Olho o relógio, hora de seguir. Continuo pela Benjamin Constant e logo estou no Largo de São Francisco. Até difícil imaginar tudo o que já aconteceu aqui. O primeiro volume do Roberto Pompeu de Toledo, “A capital da solidão”, nos leva a conhecer desde seus primórdios. Antes da instalação da Faculdade de Direito. Quando vim do interior tentar a vida na capital, tirei um dia para conhecer a famosíssima faculdade. Onde estudou um monte de presidentes da República, ministros de Estado, importantes autoridades, os mais prestigiados advogados além, claro, de juízes e desembargadores. Sem falar das inúmeras personalidades da vida cultural brasileira (constelação absurda de talentos).

Edifício Planalto

Sigo pela Cristóvão Colombo (ele sei quem é), passo por cima do Corredor Norte-Sul, até pegar a Avenida Maria Paula. Belíssima avenida, árvores, gostosa de andar.
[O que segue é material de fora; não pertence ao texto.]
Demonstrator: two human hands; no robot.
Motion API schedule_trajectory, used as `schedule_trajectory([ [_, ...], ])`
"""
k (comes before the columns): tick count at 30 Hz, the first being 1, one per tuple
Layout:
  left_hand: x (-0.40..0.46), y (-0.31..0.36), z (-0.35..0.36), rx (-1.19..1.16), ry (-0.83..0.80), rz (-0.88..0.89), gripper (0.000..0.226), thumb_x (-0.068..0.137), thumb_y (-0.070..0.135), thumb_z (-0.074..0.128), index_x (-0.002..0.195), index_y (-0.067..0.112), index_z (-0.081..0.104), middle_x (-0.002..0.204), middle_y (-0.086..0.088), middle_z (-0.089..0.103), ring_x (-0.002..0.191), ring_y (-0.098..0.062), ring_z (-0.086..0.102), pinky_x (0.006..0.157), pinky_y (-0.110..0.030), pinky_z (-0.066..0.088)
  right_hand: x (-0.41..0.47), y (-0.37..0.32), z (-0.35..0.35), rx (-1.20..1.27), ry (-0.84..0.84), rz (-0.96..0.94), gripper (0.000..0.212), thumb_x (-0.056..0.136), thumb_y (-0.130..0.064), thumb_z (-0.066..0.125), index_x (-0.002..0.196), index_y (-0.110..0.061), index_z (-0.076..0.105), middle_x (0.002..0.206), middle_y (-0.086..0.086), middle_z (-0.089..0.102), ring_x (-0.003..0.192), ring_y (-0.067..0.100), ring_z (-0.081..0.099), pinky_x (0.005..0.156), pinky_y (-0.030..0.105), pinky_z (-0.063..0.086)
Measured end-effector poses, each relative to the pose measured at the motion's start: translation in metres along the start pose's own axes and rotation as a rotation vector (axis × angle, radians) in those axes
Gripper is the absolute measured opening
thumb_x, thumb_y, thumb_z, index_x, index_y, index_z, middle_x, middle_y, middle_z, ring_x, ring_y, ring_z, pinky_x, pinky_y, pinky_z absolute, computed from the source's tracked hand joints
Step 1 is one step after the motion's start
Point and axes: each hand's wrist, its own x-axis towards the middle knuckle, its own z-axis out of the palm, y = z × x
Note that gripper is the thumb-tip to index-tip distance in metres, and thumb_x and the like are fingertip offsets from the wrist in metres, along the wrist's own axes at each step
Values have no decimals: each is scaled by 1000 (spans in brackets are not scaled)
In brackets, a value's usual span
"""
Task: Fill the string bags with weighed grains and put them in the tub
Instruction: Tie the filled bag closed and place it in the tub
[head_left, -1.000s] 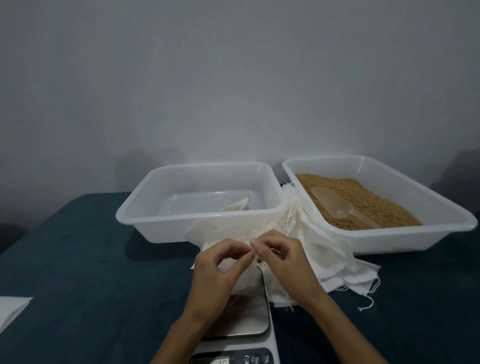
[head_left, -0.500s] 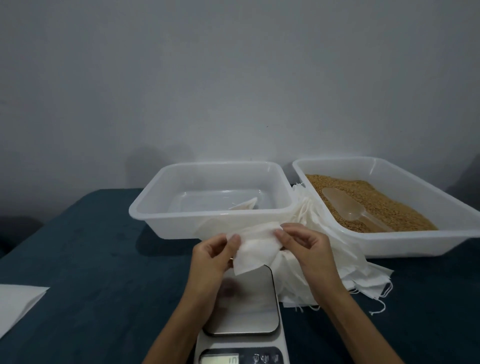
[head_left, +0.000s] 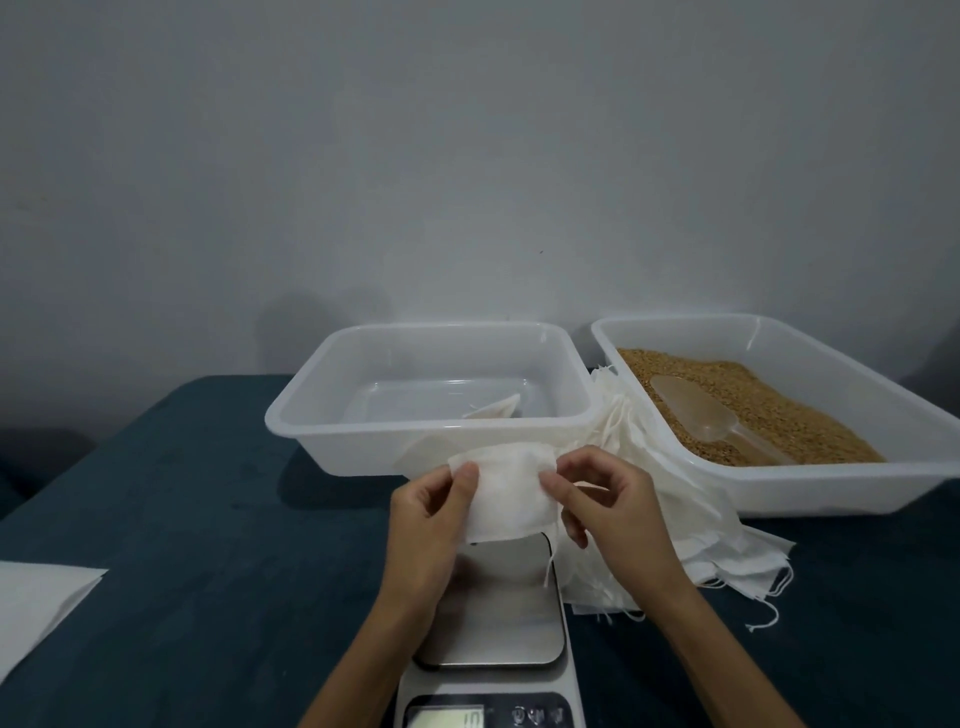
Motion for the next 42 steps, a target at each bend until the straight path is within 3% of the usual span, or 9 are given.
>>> schedule_trajectory([
  [4,0,1,0,-2,-71,5,22,99,23,67,93,4,76,82,-8,73,71,-16,64,59,-26,52,1,1,-4,-28,119,1,10,85,-30,79,82,-23,72,75,-8,64,52,11,43,45,23,39],
  [9,2,-3,-2,-7,9,23,21,100,17,67,86,4,76,72,-3,67,65,-14,59,59,-26,52,2,-1,-3,110,78,11,14,85,-29,75,83,-18,68,75,0,63,40,13,35,39,22,27],
  [15,3,-8,-1,95,39,80,17,101,15,66,87,12,76,79,-1,71,74,-12,65,62,-27,57,0,-1,-2,51,-33,-8,8,93,-29,70,87,-23,70,81,3,73,37,19,50,39,24,38],
  [20,4,-8,-2,110,110,80,20,103,18,62,86,15,72,72,9,67,68,0,61,61,-17,52,0,-1,1,25,-17,-7,15,95,-35,63,86,-24,67,72,12,75,33,18,50,36,23,35],
  [25,2,-2,2,-44,72,-29,17,105,16,59,100,4,69,82,-6,77,73,-16,71,64,-31,62,-3,-3,4,6,-102,-38,15,93,-28,69,94,-15,76,93,3,76,48,23,61,43,26,45],
  [29,-1,2,1,-65,53,-17,16,103,20,62,114,9,68,92,-6,78,83,-20,74,67,-30,61,-4,-2,5,-54,-72,-43,19,96,-31,65,87,-15,71,84,7,77,41,26,59,40,25,41],
  [33,-2,-1,2,-85,22,-58,29,101,10,65,126,25,59,71,-8,69,60,-17,61,54,-30,54,-6,-4,3,-31,-51,-45,32,91,-51,69,82,-20,73,72,5,72,41,26,59,39,24,40],
  [36,-1,1,-1,-174,19,-126,38,101,8,63,127,36,58,74,-5,73,60,-16,64,48,-26,50,-8,-6,6,-50,-123,-67,37,86,-54,73,94,-19,78,84,7,74,54,27,66,46,26,46],
  [42,-1,3,1,-186,-38,-89,27,102,13,63,126,25,64,69,-11,58,62,-18,53,48,-27,46,-6,-10,1,-139,41,-139,27,91,-45,69,83,-19,71,59,11,62,42,27,65,36,35,41],
])
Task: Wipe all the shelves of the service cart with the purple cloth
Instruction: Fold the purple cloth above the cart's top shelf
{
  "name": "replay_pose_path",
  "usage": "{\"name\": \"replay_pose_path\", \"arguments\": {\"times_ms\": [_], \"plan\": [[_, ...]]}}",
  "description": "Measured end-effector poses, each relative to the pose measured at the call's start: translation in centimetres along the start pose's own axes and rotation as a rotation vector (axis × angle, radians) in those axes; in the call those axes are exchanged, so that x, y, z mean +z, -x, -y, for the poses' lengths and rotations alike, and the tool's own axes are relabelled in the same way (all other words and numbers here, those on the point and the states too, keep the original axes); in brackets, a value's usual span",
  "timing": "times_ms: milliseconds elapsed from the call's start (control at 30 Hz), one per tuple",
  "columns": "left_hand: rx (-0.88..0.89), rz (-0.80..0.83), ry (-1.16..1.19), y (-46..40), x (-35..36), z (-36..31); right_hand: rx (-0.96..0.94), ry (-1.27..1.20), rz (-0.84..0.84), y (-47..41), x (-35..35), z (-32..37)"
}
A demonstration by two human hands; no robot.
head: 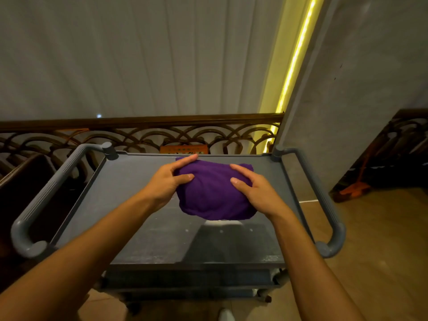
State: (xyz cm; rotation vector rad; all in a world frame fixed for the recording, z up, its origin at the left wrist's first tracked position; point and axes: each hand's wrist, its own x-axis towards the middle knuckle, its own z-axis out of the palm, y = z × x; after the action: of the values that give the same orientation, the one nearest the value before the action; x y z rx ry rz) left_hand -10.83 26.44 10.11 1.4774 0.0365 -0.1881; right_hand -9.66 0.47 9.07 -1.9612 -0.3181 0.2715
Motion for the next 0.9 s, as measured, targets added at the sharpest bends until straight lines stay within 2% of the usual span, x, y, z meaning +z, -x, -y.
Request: {"name": "replay_pose_path", "arguments": {"times_ms": [133, 200, 267, 300, 367, 433, 567, 667, 800, 900], "plan": [[0.006, -0.019, -0.248, -1.9, 1.6, 1.7, 0.037, -0.089, -0.171, -1.6, -1.3, -1.8], [-0.008, -0.054, -0.237, -3.0, 2.9, 2.6, 0.119, -0.463, -0.272, -2.5, -1.9, -2.8], [-0.054, -0.060, 0.063, -4.4, 4.6, 3.1, 0.292, -0.992, -0.341, -3.3, -1.7, -4.3], [-0.074, -0.043, 0.232, -4.9, 5.2, 3.2, 0.382, -1.181, -0.337, -3.3, -1.0, -5.0], [-0.092, 0.002, 0.449, -6.6, 6.6, 3.5, 0.488, -1.357, -0.301, -3.7, 0.4, -7.2], [-0.100, 0.065, 0.535, -7.8, 7.5, 3.5, 0.526, -1.411, -0.232, -4.1, 1.8, -9.1], [-0.100, 0.160, 0.550, -8.9, 7.9, 3.7, 0.526, -1.364, 0.025, -5.2, 2.9, -10.4], [-0.099, 0.124, 0.599, -9.7, 7.6, 3.4, 0.516, -1.358, 0.116, -6.4, 2.1, -10.7], [-0.109, -0.136, 0.520, -10.6, 5.9, 3.2, 0.367, -1.339, 0.081, -7.6, 1.2, -9.6], [-0.133, -0.174, 0.440, -10.6, 4.5, 3.5, 0.282, -1.265, -0.042, -8.7, 0.3, -8.5]]}}
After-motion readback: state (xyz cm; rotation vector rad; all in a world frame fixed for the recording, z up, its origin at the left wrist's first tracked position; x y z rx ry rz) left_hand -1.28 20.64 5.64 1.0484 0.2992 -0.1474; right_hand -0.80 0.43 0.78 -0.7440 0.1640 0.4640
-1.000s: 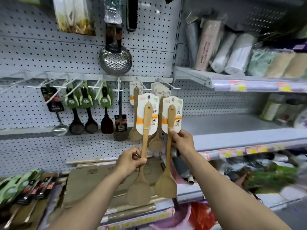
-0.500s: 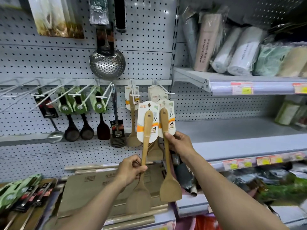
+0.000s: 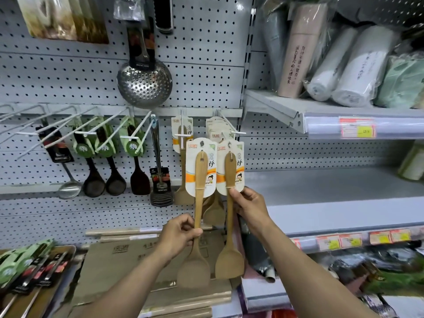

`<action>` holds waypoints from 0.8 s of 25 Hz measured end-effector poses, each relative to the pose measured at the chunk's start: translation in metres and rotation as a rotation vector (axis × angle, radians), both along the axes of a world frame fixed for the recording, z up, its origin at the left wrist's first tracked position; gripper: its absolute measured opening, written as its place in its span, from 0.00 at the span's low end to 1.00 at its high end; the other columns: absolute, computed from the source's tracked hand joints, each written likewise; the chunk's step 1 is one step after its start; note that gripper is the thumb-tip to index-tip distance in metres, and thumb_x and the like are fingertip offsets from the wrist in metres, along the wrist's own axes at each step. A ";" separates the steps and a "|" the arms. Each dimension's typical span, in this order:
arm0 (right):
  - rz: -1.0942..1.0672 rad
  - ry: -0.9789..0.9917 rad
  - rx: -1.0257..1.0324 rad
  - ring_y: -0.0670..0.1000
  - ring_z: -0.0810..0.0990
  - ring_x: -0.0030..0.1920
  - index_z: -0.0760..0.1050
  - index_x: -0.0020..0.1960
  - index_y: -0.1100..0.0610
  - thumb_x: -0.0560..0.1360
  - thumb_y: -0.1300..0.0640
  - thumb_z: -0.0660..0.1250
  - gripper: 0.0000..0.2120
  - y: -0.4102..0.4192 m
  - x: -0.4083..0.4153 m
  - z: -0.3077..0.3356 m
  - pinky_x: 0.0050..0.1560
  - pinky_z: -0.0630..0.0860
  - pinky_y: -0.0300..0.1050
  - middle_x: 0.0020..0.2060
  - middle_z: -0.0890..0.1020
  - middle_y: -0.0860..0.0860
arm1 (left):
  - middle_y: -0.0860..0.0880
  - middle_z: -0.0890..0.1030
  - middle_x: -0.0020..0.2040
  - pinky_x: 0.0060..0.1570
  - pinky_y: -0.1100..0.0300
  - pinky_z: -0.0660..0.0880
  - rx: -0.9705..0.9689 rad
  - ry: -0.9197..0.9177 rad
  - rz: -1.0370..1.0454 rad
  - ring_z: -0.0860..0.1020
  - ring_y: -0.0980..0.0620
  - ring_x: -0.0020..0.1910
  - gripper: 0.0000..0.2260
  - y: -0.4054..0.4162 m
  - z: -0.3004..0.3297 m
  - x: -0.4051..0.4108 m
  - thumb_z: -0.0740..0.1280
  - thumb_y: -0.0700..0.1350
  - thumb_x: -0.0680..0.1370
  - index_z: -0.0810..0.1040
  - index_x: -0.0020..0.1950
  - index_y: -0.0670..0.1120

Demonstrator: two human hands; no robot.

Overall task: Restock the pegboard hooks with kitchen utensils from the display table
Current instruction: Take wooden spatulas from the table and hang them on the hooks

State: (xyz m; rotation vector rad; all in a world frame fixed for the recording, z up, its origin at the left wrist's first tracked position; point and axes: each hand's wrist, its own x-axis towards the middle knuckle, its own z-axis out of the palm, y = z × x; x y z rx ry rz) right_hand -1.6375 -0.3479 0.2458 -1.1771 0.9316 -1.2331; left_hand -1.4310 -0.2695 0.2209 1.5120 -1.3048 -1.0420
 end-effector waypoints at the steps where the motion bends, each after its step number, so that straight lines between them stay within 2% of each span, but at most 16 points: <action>1: 0.002 0.000 0.009 0.57 0.85 0.53 0.82 0.58 0.58 0.72 0.53 0.73 0.17 -0.005 0.000 -0.001 0.55 0.81 0.55 0.51 0.86 0.56 | 0.50 0.81 0.35 0.39 0.57 0.79 -0.001 0.009 -0.002 0.81 0.51 0.40 0.09 -0.003 -0.001 0.000 0.73 0.39 0.73 0.74 0.38 0.45; 5: -0.032 -0.003 0.061 0.58 0.85 0.52 0.83 0.56 0.58 0.74 0.56 0.73 0.12 -0.028 0.005 0.001 0.57 0.81 0.58 0.50 0.86 0.57 | 0.47 0.81 0.36 0.38 0.56 0.78 0.003 0.024 -0.012 0.81 0.50 0.40 0.10 -0.013 -0.003 -0.001 0.73 0.38 0.73 0.74 0.37 0.46; 9: -0.077 0.050 0.050 0.55 0.85 0.48 0.83 0.54 0.55 0.74 0.56 0.73 0.09 -0.047 0.008 0.008 0.50 0.83 0.52 0.47 0.87 0.53 | 0.47 0.83 0.37 0.39 0.56 0.79 0.009 0.022 -0.012 0.81 0.52 0.39 0.11 -0.022 -0.009 0.000 0.74 0.39 0.73 0.74 0.36 0.48; 15: -0.073 0.114 0.105 0.57 0.85 0.52 0.83 0.53 0.53 0.75 0.55 0.73 0.08 -0.056 0.007 0.012 0.57 0.81 0.54 0.49 0.87 0.54 | 0.51 0.83 0.35 0.41 0.55 0.80 0.011 0.025 -0.006 0.82 0.51 0.40 0.09 -0.021 -0.010 0.001 0.74 0.39 0.73 0.76 0.37 0.47; 18: -0.108 0.235 0.119 0.56 0.84 0.53 0.82 0.52 0.53 0.72 0.48 0.76 0.12 -0.051 0.003 0.021 0.61 0.79 0.57 0.49 0.86 0.52 | 0.51 0.82 0.35 0.43 0.51 0.81 -0.001 0.016 -0.009 0.82 0.50 0.40 0.09 -0.017 -0.004 -0.003 0.74 0.39 0.73 0.75 0.38 0.47; 20: -0.242 0.216 0.091 0.50 0.83 0.49 0.81 0.53 0.56 0.71 0.46 0.76 0.16 -0.041 -0.001 0.032 0.59 0.79 0.50 0.47 0.85 0.49 | 0.47 0.82 0.37 0.44 0.47 0.81 -0.023 0.011 -0.007 0.83 0.45 0.42 0.09 -0.016 -0.003 -0.007 0.74 0.39 0.73 0.75 0.38 0.46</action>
Alguns metros (200, 300?) à frente a obra-prima do Artacho Jurado (uma delas, na verdade). Ícone não só da arquitetura paulistana, o Edifício Planalto é também um dos ícones da cidade de São Paulo. Boto o dedo no interfone, o porteiro me conhece e abre a porta com outro botão. Pega o interfone e avisa a Wans que o senhor (senhor está no céu, digo) Tony chegou. Chamo o elevador, aperto o “6”, chego no andar e a porta está aberta. “Vou fazer um café”, escuto da cozinha.

A reunião, por minha vontade, precisa (ou precisava) começar pelo agravamento do quadro político do país. Olha que faz tempo e ainda não chegamos no limite. Depois da resenha das últimas declarações do presidente, enfim a conversa engrena ao que me trouxe até o Planalto. Fazemos mil planos e traçamos os próximos passos do nosso CalçadaSP. Hoje (aquele dia) especialmente animados acertamos os últimos detalhes de uma exposição para homenagear a dona Mirthes Bernardes, criadora do famoso e genial desenho do “piso paulista”, símbolo de São Paulo. O projeto ficou lindo, temos um potencial patrocinador. “A gente precisa fazer essa exposição com a Mirthes viva”, exclamamos. Ainda não sabíamos, mas não conseguiríamos homenageá-la em vida.

Mostro para a Wans uma foto que fiz na calçada do Largo de São Francisco. Uma arca do tempo, do Centro Acadêmico Xl de Agosto. Pelo que entendi, explico, esta “Arca do Centenário” foi enterrada em 2003. Como estará São Paulo em 2103, quando ela será desenterrada? E o Brasil? E o mundo? Fazemos exercícios de imaginação, acertamos alguns detalhes e assuntos, e fim de reunião. Nos despedimos, tenho de correr para chegar à Avenida Paulista, outra saudade do tamanho de Essepê. 

Por motivos alheios à minha vontade, atravesso a quarentena da pandemia no litoral. Ainda não vi a cidade e o centro que amo tão diferente. Tão pouco vibrante. Tão triste, dizem os amigos. Não é para menos. Lamento pelos bares e restaurantes que gostava de ir e foram fechados. Desolador. Mas, por outro lado, não tenho nenhuma dúvida sobre a capacidade de São Paulo de voltar a ser São Paulo. Otimista que sou, até me arrisco a dizer que pode ser um lugar melhor. A população tem descoberto o prazer de caminhar, as vendas de bicicleta crescem, vemos a valorização do comércio de bairro, gestos de empatia e de solidariedade. Eu sempre vou acreditar em São Paulo. Tomara que a gente possa se ver logo. Feliz aniversário.